À propos de Le Bonheur de la Liberté de Viviane Mbengue

Une femme seule, à la nuit tombée, devant le seuil de la maison familiale. Une valise pour tout bagage, et un silence pesant, chargé de mille non-dits. La scène pourrait sembler banale si elle n’était pas empreinte d’un drame latent. Car Sara n’est pas simplement une fille revenue dans le giron familial après une absence prolongée. Elle est un être en dérive, une naufragée de l’existence, échouée là où tout a commencé, là où elle croyait qu’elle ne reviendrait jamais ainsi : brisée, vidée de son essence, étrangère à elle-même. 

Que fuit-elle ? Paris, le mirage. Paris, le labyrinthe où elle s’est perdue. Elle y avait cru, pourtant. Comme tant d’autres, elle avait quitté le Sénégal avec des rêves plein la tête, des ambitions nobles et candides. Mais la Ville Lumière, derrière son éclat trompeur, recèle aussi ses ombres, ses impasses, ses promesses avortées. Là-bas, Sara n’a pas seulement perdu ses illusions ; elle y a laissé son âme. 

Dans Le Bonheur de la Liberté, Viviane Mbengue nous entraîne dans l’intimité d’une femme qui a connu l’innommable, l’indicible. La trahison sous ses multiples formes. L’amour frelaté, perverti, qui asservit au lieu d’élever. L’abandon, la solitude, la violence silencieuse et bruyante. Sara a traversé l’enfer, un enfer façonné par l’avidité des hommes, par un système qui broie, par une société complice de la détresse qu’elle feint de ne pas voir. 

Car ce que nous raconte Viviane Mbengue, c’est aussi l’histoire occultée de ces femmes que l’on envoie vers des ailleurs supposément radieux et qui se retrouvent enfermées dans des cages invisibles. Sara a vu le revers de l’exil. Elle a connu l’esclavage moderne, celui qui ne dit pas son nom, celui qui contraint les corps et anéantit les esprits. Le monde de la prostitution imposée, où le consentement est une fiction, où chaque nuit est une mise à mort du soi. 

Mais comment expliquer cela ? Comment, après tant d’années d’absence, oser avouer l’inavouable à ceux qui l’ont vue partir, fière et pleine d’espoir ? Quel langage adopter pour nommer l’horreur sans être broyée par le jugement ? Sara se mure dans le silence, car il est plus aisé de taire que de raconter. 

Sa valise ne contient pas que quelques effets personnels.

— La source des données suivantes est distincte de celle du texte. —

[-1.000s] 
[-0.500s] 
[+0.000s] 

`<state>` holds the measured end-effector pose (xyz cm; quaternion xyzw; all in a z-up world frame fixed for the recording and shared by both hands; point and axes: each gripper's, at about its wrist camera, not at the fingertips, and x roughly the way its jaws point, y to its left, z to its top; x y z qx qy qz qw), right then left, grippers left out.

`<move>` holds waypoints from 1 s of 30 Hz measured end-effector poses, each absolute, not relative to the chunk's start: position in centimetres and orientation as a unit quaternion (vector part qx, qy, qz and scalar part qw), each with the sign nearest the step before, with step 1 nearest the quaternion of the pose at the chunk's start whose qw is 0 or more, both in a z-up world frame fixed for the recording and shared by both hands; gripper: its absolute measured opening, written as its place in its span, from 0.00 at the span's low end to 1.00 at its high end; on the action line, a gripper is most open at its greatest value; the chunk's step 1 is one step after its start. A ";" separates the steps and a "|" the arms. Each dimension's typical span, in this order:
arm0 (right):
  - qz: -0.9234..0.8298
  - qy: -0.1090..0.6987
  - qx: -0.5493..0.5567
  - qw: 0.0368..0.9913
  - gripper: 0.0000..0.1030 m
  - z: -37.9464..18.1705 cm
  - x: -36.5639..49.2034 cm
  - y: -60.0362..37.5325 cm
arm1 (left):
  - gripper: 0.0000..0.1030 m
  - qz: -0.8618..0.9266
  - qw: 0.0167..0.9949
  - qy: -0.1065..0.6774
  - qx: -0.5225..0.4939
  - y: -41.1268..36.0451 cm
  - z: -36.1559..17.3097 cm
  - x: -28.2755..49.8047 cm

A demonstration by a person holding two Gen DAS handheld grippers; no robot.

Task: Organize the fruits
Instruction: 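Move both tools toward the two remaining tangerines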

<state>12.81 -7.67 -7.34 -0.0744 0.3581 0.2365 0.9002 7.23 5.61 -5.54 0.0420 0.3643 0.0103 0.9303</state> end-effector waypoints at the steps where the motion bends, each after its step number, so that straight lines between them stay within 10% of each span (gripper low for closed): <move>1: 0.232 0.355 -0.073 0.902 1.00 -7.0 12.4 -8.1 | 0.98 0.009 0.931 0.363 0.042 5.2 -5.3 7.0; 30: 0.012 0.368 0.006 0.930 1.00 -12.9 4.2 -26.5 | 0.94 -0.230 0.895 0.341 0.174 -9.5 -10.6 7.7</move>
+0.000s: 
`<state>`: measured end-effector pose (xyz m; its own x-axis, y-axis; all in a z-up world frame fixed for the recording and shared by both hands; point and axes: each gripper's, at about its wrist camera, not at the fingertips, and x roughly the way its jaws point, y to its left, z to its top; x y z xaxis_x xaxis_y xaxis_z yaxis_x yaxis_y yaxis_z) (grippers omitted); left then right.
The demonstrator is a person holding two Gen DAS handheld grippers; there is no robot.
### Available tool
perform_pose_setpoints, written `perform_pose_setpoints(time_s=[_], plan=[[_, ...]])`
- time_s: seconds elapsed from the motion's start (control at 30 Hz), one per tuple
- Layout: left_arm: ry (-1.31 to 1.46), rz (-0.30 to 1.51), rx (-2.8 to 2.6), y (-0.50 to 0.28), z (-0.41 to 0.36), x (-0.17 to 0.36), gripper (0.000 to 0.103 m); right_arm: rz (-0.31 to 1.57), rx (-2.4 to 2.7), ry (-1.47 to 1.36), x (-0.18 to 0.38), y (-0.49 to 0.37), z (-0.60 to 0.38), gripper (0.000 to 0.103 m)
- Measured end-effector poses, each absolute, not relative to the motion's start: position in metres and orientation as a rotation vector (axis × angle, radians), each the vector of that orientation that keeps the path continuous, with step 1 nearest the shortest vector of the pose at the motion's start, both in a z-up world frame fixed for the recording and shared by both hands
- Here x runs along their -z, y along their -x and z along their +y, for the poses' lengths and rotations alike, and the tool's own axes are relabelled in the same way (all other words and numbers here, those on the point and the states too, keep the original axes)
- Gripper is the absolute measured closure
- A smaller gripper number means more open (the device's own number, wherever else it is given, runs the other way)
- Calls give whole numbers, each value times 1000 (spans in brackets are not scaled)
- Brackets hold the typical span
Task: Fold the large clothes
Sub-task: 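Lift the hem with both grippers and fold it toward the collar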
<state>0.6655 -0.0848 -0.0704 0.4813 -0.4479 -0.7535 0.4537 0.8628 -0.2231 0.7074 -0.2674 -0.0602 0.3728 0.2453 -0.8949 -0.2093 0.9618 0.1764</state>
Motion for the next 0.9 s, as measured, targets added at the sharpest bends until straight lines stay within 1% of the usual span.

Elle est lourde du poids du passé, des souvenirs qu’elle aimerait annihiler, des blessures qu’elle voudrait dissimuler. Mais peut-on effacer l’empreinte du malheur en fermant les yeux ? Peut-on se reconstruire sans d’abord affronter son propre reflet ? 

Dans un style d’une rare justesse, Viviane Mbengue tisse le portrait d’une femme à la croisée des chemins. Sara est revenue, certes. Mais pour faire quoi ? Pour renaître ou pour s’effacer ? Pour se réconcilier avec elle-même ou pour s’abandonner définitivement au néant intérieur qui la ronge ? 

Il lui faudra du temps. Il lui faudra, surtout, du courage. Car briser sa carapace implique d’en supporter les éclats. Se défaire de l’ombre signifie parfois faire de la lumière une brûlure. Est-elle prête à cette épreuve ? Est-elle capable de réapprendre à s’aimer, de se réapproprier son corps et son histoire sans s’y engloutir ? 

Viviane Mbengue ne nous offre pas seulement le récit poignant d’un retour difficile. Elle nous plonge dans une introspection déchirante, celle d’une femme en quête d’une liberté que la vie lui a arrachée. Mais peut-on réellement reconquérir ce qui nous a été volé ? Le bonheur de la liberté est-il un droit inaliénable ou un combat incessant ? 

Avec une sensibilité à fleur de peau, Le Bonheur de la Liberté interroge notre regard sur ces existences fracassées, ces silences pleins de cris, ces absences qui disent tout. C’est un livre bouleversant, un livre qui dérange et qui illumine à la fois. Une ode à la résilience, à l’espoir fragile mais tenace. Une main tendue à toutes les Sara du monde.